09 February,2022 07:21 AM IST | Mumbai | Mayank Shekhar
Pawan Malhotra as Mushtaq Tiger Memon in a scene from Black Friday
Kashyap never acted in Ali's films. Which is ironic, once you consider, as Ali told me once, the first time he ever saw an actor's portfolio - basically a bunch of photographs of an actor in multiple poses/dresses - it was Kashyap's!
Back in Delhi, in the early '90s, when Ali was scouting for talents for a TV show around Delhi University, Kashyap was an aspiring actor. Kashyap himself makes a split-second cameo in Black Friday, you'll notice, as a Pak agent passing on terror consignment, mid-sea.
After getting picked up by the CBI from Kathmandu, Yakub was let free, and then rearrested from New Delhi railway station. Subsequently he claimed, on the video-magazine Newstrack, that no one from his family, besides Tiger, had any role in what was clearly the world's first terror attack of this scale (7/7, 9/11, 26/11, etc. happened years later).

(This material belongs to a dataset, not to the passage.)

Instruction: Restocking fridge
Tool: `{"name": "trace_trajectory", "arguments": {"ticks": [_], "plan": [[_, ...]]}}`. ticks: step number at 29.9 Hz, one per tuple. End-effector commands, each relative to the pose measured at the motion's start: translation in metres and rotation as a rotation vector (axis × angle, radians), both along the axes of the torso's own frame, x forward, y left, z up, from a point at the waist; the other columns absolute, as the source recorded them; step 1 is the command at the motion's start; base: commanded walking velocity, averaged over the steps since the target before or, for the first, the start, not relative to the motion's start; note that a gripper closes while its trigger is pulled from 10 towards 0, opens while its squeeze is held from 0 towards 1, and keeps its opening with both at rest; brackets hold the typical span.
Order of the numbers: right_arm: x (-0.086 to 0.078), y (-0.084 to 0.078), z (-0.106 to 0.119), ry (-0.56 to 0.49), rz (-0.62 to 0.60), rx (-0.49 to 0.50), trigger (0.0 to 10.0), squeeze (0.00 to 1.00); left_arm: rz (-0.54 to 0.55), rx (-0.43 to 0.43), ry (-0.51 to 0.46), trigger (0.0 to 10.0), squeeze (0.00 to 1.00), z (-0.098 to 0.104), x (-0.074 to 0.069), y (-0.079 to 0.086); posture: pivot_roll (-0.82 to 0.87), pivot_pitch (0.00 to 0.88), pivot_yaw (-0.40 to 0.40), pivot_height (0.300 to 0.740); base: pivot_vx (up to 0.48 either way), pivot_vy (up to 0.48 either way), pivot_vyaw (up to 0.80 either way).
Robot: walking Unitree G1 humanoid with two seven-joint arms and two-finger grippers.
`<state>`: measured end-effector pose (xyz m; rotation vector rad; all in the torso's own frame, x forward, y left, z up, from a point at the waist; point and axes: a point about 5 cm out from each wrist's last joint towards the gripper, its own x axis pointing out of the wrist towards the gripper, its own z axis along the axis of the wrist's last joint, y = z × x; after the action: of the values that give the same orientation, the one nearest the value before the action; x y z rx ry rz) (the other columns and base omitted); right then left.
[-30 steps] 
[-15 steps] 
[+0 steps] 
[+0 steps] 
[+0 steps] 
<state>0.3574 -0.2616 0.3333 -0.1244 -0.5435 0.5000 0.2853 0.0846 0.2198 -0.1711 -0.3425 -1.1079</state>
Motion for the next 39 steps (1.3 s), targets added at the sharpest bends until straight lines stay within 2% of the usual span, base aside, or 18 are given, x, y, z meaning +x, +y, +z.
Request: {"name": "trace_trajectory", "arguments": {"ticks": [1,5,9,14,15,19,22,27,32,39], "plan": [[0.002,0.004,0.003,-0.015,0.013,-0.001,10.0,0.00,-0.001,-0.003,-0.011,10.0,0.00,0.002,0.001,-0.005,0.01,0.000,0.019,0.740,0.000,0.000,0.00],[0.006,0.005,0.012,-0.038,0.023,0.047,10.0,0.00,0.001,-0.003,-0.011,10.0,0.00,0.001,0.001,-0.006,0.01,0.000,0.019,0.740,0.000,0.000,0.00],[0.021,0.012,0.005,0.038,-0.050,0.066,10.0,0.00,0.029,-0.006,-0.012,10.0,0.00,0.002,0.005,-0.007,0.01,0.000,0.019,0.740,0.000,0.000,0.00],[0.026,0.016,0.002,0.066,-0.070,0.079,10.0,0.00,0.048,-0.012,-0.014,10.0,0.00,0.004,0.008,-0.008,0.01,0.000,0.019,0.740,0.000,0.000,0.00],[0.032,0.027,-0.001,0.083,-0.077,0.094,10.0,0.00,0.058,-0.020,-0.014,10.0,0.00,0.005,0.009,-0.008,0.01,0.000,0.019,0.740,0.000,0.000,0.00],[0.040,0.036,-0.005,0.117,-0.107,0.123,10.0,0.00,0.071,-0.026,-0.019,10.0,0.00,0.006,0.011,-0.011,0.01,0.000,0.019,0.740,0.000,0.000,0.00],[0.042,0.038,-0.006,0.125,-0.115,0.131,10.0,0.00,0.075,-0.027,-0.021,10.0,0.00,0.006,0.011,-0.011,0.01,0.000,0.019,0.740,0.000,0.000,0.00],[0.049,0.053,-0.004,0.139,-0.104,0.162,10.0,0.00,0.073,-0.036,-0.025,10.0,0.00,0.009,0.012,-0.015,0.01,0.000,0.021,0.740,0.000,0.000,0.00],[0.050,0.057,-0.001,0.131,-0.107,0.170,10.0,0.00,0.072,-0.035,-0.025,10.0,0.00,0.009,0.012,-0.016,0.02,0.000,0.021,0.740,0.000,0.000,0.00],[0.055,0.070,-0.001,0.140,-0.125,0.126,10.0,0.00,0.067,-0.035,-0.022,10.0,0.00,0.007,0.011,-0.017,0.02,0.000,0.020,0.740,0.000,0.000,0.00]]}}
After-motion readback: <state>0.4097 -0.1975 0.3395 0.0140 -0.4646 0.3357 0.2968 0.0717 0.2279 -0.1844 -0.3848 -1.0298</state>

Black Friday was based on S Hussain Zaidi's non-fiction book of the same name. Which, in turn, was culled from a 10,000-page Bombay Police chargesheet, besides personal interviews and case papers lodged at a ministerial bungalow in Nariman Point, that CBI gave him access to.
During the book's writing, trials of around 200 blasts accused were on, between 10.30 am and 5 pm, at a special court inside Arthur Road Jail. (These prime suspects later stalled the release of Black Friday in 2004, until they were convicted anyway).
This is where, during recess hours in the jail canteen, Hussain met several accused, including Yakub and Asgar Mukadam, played by who in Black Friday?
An unknown actor, at the time, Nawazuddin Siddiqui. In fact, Nawaz's lone, stellar interrogation scene - with DCP Rakesh Maria (Kay Kay Menon) and his cop crew - has developed a life of its own on YouTube since.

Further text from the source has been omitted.